Key word there: JOURNALISTS, not christians.
QUOTE said:
I wonder why these Christian missionaries always prey on "poor" and "less educated" communities
There was no mention of it being a poor or less educated community, you have no evidence of this.
All you've made yourself look like in this thread is biased against Christians. You don't have any proof taxpayers' dollars were spent on a commercial flight from China, this guy went there to RAISE AWARENESS about a brutal prison camp which in turn this article and news coverage did. You tried to pin some form of blame on Christians earlier in the thread by implying we constantly spend tax dollars bailing them out of international jails for preaching their message. Instead of citing a story where someone from the U.S. was jailed on basis of religion causing us to spend taxpayer dollars on their bail, you bring up a story about journalists imprisoned in Korea on non-religious grounds.
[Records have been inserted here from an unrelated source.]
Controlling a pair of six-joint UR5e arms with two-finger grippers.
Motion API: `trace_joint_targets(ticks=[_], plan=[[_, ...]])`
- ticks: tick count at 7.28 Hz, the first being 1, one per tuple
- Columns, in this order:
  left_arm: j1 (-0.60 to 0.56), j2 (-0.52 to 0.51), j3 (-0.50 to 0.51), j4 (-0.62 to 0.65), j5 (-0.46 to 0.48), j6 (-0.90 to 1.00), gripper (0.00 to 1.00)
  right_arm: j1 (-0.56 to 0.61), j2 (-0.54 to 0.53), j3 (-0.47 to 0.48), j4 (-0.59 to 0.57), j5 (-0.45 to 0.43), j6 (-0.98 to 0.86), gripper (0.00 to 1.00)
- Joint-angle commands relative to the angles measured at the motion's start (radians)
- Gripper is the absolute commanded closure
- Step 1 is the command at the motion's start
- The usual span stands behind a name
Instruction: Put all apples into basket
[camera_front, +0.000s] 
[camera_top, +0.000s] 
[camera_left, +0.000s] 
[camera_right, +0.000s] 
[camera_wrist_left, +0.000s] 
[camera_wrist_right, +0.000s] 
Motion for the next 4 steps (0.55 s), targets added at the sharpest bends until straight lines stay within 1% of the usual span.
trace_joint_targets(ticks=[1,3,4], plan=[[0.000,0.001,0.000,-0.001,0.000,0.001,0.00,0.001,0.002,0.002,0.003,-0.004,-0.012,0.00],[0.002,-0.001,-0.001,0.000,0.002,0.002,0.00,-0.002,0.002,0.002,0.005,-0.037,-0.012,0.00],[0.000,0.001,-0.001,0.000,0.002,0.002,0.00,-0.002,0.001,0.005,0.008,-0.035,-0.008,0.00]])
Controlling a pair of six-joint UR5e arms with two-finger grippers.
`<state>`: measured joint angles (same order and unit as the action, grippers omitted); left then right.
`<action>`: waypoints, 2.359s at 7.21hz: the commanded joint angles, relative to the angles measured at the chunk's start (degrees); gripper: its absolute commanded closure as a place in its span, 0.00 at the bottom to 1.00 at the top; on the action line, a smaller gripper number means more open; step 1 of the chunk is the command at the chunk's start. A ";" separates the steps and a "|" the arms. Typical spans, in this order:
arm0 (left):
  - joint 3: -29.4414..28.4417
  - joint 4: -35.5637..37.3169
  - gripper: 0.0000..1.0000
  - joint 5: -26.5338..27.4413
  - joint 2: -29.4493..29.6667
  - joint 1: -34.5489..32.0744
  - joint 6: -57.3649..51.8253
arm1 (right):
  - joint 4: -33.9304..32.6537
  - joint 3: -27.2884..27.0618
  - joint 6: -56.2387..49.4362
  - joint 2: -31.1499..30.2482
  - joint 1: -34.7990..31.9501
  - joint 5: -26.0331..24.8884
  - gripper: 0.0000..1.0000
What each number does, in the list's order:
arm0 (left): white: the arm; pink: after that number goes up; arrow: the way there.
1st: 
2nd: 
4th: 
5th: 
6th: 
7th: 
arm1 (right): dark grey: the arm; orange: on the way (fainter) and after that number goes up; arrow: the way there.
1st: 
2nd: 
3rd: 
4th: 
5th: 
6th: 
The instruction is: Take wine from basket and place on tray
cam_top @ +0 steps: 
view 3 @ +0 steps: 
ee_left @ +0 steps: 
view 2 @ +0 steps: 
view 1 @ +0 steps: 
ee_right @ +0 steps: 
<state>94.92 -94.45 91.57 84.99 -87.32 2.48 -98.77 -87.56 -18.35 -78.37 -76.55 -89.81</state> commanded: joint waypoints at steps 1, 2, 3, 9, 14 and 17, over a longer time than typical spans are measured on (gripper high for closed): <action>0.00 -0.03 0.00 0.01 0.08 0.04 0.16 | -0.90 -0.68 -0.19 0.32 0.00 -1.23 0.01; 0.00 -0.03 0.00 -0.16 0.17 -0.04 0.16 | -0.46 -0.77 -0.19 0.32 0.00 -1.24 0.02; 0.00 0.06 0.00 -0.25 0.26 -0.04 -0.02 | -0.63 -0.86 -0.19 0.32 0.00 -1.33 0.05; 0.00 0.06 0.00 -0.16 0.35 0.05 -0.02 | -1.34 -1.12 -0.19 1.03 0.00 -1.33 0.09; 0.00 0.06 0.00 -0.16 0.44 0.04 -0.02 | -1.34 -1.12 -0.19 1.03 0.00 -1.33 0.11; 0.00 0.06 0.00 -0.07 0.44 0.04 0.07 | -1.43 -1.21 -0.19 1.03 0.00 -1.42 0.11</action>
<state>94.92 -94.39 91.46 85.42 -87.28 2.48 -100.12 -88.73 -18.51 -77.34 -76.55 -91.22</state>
You tried to use the articles you linked to as evidence of your "international Bailout" theory which clearly state the victim did not want taxpayer dollars spent on his bail, and upon further reading state Korea releases him, free of charge. This case is over and done with. Moderators, may we have your verdict?
I'll let this blog post do the talking for me:
QUOTE
What could a free man hope to accomplish by crossing without permission into North Korea, to ask its rulers to repent, close the prison camps and free the people? Robert Park, a young American of Korean descent made exactly that crossing on Christmas day, walking from China into North Korea across the frozen Tumen River. There are reports that as he crossed, he called out, “I came here to proclaim God’s love.”
A manifesto attributed to Park, leader of a Christian group advocating human rights for North Koreans, includes the statement: “All we are asking is for all North Koreans to be free, safe and have life.”
Chances are nil that North Korea’s regime will receive Park in that spirit. North Korea-watcher Joshua Stanton, who includes the full text of the above manifesto on his well-informed One Free Korea blog, worries with good reason that Park will become yet another pawn in the endless extortion rackets and depravities of North Korean “diplomacy.” Park reportedly said before he went in to North Korea that he did not want to be ransomed by the U.S. government. But based on dismal experience — recall Bill Clinton’s Pyongyang trip in August to pick up the detained Laura Ling and Euna Lee – Stanton fears that already “junior and has-been diplomats all along the Eastern Seaboard are imagining themselves escorting Robert Park up the steps of a charter flight at Sunan Airport, having left behind enough ransom aid to run a small concentration camp for years.”
That sounds sadly accurate. And yet… there are powerful reasons why a man who cares deeply about human rights for North Koreans might feel impelled to set out across that frozen river. For years, the monstrous miseries inside North Korea have been known, detailed, attested to before congressional committees, documented by carefully cross-correlated reports, deplored by human rights groups and chronicled by defectors. For a sample, you can browse the atrocities documented by the Washington-based U.S. Committee for Human Rights in North Korea — and if you want to look further, you can amass a large collection of books, movies, news reports and graphic findings about the brutalities North Korea’s government systematically inflicts on its people.